The whole answer is the data below, retyped exactly.

▸ Dataset extract:

======

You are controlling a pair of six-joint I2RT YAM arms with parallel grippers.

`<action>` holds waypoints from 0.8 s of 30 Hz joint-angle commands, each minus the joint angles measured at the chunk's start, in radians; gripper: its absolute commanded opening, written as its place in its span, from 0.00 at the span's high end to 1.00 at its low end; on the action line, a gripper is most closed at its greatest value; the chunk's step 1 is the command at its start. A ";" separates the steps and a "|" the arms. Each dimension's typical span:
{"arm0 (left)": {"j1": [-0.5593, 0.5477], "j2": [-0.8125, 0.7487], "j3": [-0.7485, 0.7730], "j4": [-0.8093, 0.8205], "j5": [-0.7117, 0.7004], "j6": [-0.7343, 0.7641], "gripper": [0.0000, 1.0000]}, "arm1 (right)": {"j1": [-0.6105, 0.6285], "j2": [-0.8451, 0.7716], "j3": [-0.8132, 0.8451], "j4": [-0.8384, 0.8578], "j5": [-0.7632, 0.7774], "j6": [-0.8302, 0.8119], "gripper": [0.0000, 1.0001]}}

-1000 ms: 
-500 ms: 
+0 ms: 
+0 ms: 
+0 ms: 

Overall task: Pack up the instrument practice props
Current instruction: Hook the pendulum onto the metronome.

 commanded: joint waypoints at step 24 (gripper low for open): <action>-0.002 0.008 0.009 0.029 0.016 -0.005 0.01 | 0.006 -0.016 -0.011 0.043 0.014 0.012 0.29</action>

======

▸ Task output:
You are controlling a pair of six-joint I2RT YAM arms with parallel grippers.

`<action>` holds waypoints from 0.8 s of 30 Hz joint-angle commands, each minus the joint angles measured at the chunk's start, in radians; gripper: its absolute commanded opening, written as its place in its span, from 0.00 at the span's high end to 1.00 at its low end; on the action line, a gripper is most closed at its greatest value; the chunk's step 1 is the command at its start. A ";" separates the steps and a "|" the arms. Each dimension's typical span:
{"arm0 (left)": {"j1": [-0.5593, 0.5477], "j2": [-0.8125, 0.7487], "j3": [-0.7485, 0.7730], "j4": [-0.8093, 0.8205], "j5": [-0.7117, 0.7004], "j6": [-0.7343, 0.7641], "gripper": [0.0000, 1.0000]}, "arm1 (right)": {"j1": [-0.6105, 0.6285], "j2": [-0.8451, 0.7716], "j3": [-0.8132, 0.8451], "j4": [-0.8384, 0.8578], "j5": [-0.7632, 0.7774], "j6": [-0.8302, 0.8119], "gripper": [0.0000, 1.0001]}}

-1000 ms: 
-500 ms: 
+0 ms: 
+0 ms: 
+0 ms: 

Overall task: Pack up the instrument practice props
Current instruction: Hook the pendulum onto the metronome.

 commanded: joint waypoints at step 24 (gripper low for open): <action>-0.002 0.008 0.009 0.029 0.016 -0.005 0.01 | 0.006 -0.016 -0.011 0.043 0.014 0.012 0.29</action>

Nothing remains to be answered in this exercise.